Lion Nathan (LNA), who has launched a hostile takeover bid for Coopers Brewery Ltd, said the beverages market in Australia remained highly competitive.
And an increased brand investment would lay the foundation for greater medium and long-term earnings growth, it said.
"The trend to consumption of premium brands will continue and LNA is well placed to capitalise on the development and growth of the premium category via its domestic and imported brand portfolio," the company said.
In its Australian business, revenues after excise and discounts grew to a modest $1.143 billion in the year ended 30 September 2005, from $1.14 billion in 2003/04.
In New Zealand, revenues dropped back to a disappointing A$396.5 million during the year from A$417.1 million. Profit in New Zealand before goodwill, amortisation, interest and tax was A$69.8m ($NZ76.0m, around $NZ20m down on last year.
The company said the trend in overall beer market volumes in NZ was likely to remain generally flat or decline, and the pricing outlook would remain competitive in the current year.
For wines and spirits, net revenue increased to $214.3 million in 2004/05 from $198.9 million.
The company declared a fully franked dividend of 17 cents a share, bringing the total dividend for the year to 32 cents.
The New Zealand business experienced increasingly difficult trading conditions, however, reflecting intense competition in the market.
Ebita in New Zealand fell "a disappointing 17.2 per cent" to $NZ75.7m.
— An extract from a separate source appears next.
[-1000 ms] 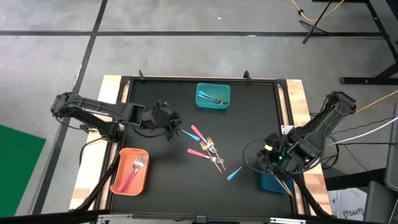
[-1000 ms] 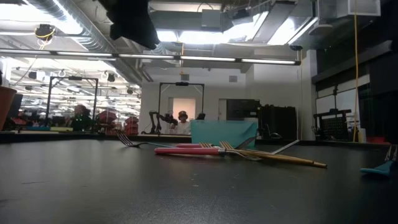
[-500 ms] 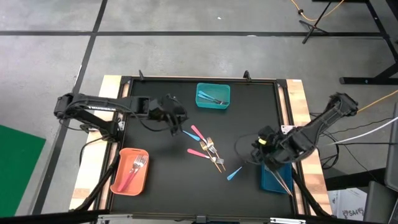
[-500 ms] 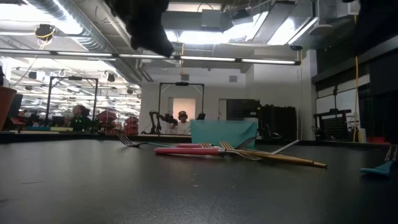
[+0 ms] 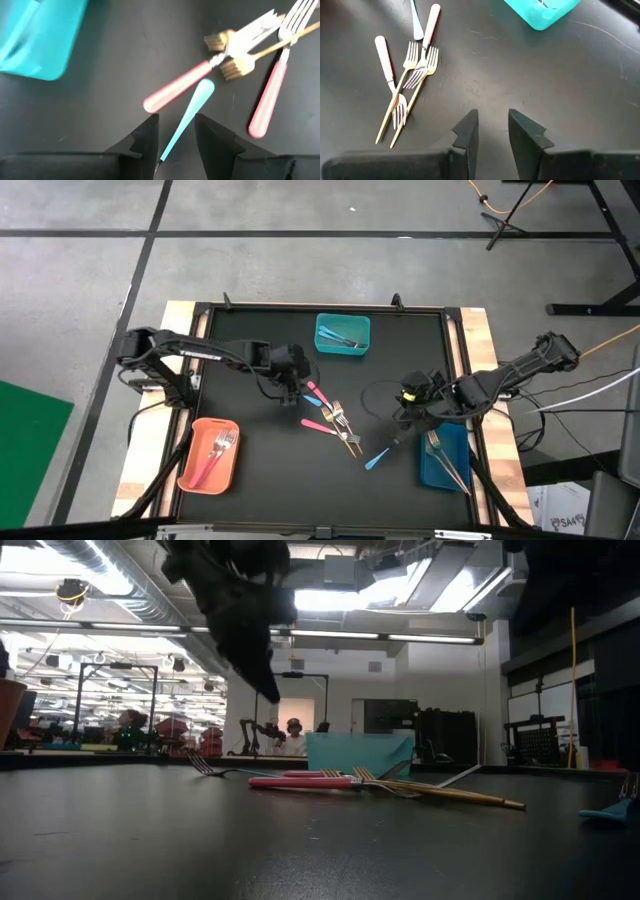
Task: Sort silverware by color (type)
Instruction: Put the blue fork into the green bin
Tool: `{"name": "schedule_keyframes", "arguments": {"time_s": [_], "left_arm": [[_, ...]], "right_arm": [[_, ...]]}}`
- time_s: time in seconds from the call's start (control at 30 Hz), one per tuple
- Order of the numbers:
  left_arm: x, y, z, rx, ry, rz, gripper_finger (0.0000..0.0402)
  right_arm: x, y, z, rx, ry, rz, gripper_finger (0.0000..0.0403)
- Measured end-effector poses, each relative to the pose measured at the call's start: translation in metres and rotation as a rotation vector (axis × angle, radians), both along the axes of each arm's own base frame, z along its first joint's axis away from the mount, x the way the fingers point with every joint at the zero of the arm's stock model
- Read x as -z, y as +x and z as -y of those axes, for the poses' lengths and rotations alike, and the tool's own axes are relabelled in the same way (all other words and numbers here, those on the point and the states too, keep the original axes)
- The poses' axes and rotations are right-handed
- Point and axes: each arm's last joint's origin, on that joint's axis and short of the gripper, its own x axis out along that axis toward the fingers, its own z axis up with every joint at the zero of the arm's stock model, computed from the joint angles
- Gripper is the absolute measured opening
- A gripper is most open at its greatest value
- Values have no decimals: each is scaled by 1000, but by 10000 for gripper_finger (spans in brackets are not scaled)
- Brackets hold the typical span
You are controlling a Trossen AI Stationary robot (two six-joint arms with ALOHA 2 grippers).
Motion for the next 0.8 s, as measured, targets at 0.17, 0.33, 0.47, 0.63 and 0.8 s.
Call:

"The company's decision to reduce stock-weight was an important contributor to the lower profit result, but this will significantly improve the operational efficiency of the business moving forward, Mr Murray said.
In response to continuing difficult trading conditions in New Zealand, a review of the business strategy was completed to ensure the operations and structure are aligned to the rapidly evolving requirements of the New Zealand market, he said.